- Opening Delimiter -

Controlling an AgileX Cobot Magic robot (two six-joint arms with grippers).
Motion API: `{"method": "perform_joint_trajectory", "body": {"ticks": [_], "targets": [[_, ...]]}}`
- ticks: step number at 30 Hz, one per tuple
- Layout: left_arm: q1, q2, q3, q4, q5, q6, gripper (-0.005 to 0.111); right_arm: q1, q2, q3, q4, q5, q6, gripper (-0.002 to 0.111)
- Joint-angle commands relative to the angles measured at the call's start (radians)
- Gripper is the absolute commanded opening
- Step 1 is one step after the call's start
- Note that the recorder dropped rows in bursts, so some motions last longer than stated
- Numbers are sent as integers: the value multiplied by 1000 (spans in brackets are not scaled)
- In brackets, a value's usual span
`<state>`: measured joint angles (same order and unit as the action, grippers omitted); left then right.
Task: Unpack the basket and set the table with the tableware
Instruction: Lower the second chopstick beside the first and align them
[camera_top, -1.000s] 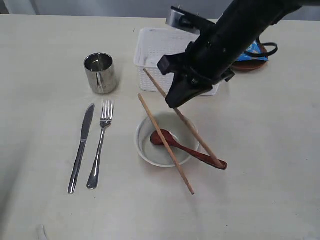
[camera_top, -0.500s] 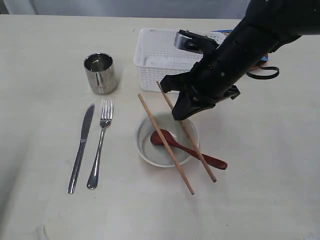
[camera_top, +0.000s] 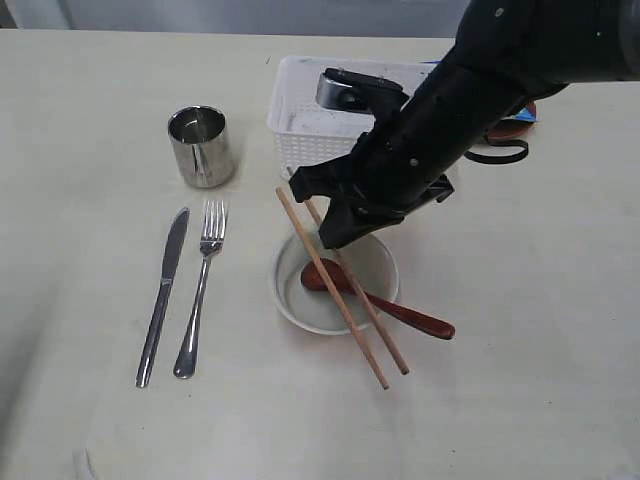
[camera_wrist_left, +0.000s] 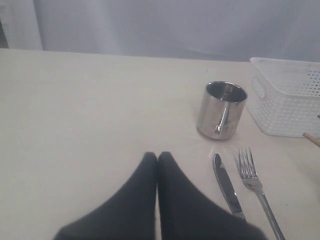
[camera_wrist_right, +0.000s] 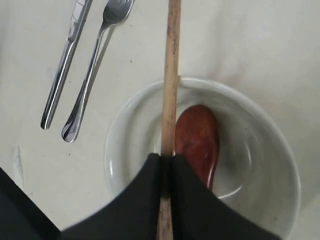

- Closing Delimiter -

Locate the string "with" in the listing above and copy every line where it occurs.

Controlling an AgileX Cobot Magic robot (two six-joint arms with grippers).
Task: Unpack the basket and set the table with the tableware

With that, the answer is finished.